I think the question that I have always had in really as public health begins to have the opportunity to have more granular data what are the preconditions of having that granular data and there is preconditions around policy issues like privacy is one of the big ones. But I heard a lot of other things about the challenge of not having the right preconditions filled in order to achieve that level of granular data like the right public health information for structure, the right set of resources in terms of people being trained to handle all of these new amounts of information that would be coming in. The transition of all of this new, well the way data has been collected and maintained with the standards from vocabulary and performance to privacy and security standards to all of these new standards that are seeing in the environment and the new semantic and vocabulary and terminology standards and new transaction standards. All of these and how public health now needs to begin to get ready in order to not only get more granular data but get it in a new format with a new vocabulary and electronically and in an efficient way and in a more timely way as well.
All of that implies a lot of a new needs and new requirements before we can get there. So I think losing sight of the elements that are required this public health information and risk factors the concept that we talked about yesterday of the risk of digital device and things like that. I think those are going to be very critical to not lose sight of.
DR. BERNSTEIN: So as I am listening to the conversation, particularly Mike’s layout of the different kind of data we collect it struck me that one of the things that I tell other groups that I work with on integrated data is to think of it in particular that second category of program data. Anybody might answer a survey. Everybody touches the health care system one way or another but program data tends to be about vulnerable populations: poor people, disadvantaged people need more services and use more services so we have more data about them. Even though we all have good intentions about how we are going to use that data, we want to make better public health policy choices and we want to improve the quality of their care and the quality of services and so forth, we are using data on I tend to think it is another way that that population is made vulnerable by the use of their data. So I just want to sort in the back of our minds to keep that in mind.
One of the things we heard what I struck by yesterday we in talking about the public health data infrastructure is someone, it wasn’t me by the way, said that there is no common set of privacy rules for public health like we have now in HIPAA for clinical health data. So we heard from one community that they need individual consent every time they want to share certain kind and I think we heard from another community I think it was actually Nancy that with constant public health data we can just give it over to public health really because public health data is being used for public health purpose.

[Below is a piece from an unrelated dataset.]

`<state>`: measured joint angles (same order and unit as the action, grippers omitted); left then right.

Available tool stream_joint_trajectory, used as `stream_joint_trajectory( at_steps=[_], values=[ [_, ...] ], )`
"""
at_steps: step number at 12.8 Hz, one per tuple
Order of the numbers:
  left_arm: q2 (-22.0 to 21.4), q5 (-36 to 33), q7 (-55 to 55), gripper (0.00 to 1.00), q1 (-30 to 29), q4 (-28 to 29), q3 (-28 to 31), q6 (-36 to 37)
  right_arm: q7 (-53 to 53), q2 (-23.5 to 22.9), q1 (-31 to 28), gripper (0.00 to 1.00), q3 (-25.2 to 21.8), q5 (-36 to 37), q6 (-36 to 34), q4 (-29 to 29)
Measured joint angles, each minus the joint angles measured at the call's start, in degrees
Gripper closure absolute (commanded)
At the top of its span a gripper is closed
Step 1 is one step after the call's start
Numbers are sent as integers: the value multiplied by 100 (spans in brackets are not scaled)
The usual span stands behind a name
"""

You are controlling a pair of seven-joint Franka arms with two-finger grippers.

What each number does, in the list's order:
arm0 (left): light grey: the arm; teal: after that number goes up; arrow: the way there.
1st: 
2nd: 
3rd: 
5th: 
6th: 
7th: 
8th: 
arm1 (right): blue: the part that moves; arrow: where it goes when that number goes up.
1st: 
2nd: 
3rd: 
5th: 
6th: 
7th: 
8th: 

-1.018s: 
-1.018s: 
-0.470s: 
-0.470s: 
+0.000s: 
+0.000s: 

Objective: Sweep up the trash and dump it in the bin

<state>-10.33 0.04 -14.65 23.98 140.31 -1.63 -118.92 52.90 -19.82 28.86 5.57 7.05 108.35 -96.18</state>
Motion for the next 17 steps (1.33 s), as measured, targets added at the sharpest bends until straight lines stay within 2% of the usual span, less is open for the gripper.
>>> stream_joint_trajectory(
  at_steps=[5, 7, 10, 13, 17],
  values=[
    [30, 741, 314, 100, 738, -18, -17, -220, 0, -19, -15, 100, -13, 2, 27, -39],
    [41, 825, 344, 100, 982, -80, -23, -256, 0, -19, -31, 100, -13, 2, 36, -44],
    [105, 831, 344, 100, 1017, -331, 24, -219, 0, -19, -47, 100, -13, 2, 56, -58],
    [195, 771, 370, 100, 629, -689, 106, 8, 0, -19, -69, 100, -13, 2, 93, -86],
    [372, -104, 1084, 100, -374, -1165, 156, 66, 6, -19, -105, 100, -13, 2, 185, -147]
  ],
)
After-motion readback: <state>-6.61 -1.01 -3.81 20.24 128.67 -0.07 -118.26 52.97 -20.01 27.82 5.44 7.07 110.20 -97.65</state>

There is a lot of variety in local, community or state level rules about what data can be used and one of the ways that we sum the privacy part of this committee that might be useful is to think about as a part of that public health data, public health infrastructure is to start thinking about a common set of what are fair privacy rules for public health that could be adopted sort of as a standard across the board that would help us to both share information and protect information in a way that would be useful moving forward.
DR. BREEN: Point of clarification. Are you speaking of program data, administrative data in terms of needing some privacy rules?
MS. BERNSTEIN: I am just saying that among the states and counties and so forth there are different rules about how their data can be used. Each state, each county, whatever can have its own rules and they are not standardized across the country. So there is no standard way of using data or of making data available or certain access to different kinds of data and we could start thinking about that specific project and I have some hesitation because of the kinds of different opinions on the committee and difficulties people have and disagreements people have about what is the right thing to do and what is there but I do think if we could come up with some kind of recommendation it would apparently be very helpful in getting more data shared and also getting proper protections on data that were universal and sort of setting some kind of.
DR. FRANCIS: I think actually that is what Sallie and I were talking about in terms of their practices or at least some. I know Marc wants to say something as co-chair so I will let him say it and then I am going to go to Larry and to Vicky and to Mark.
DR. OVERHAGE: Actually this is just kind of a brief response why and the comment you made earlier, Leslie which gets back to this problem what a lot of people are looking for is a framework that they can be comfortable about and confident in that all of the parties are about. In some ways what you are trying to do though is write a manual for trust and Leslie talked a little bit about having to build trust. You can’t legislate it. You can’t buy it. It is interesting. How far down the road can you go especially with the consumer level of trust if there is sort of this big thing in the sky that gets handed down but I think there is that tension in a lot of these things.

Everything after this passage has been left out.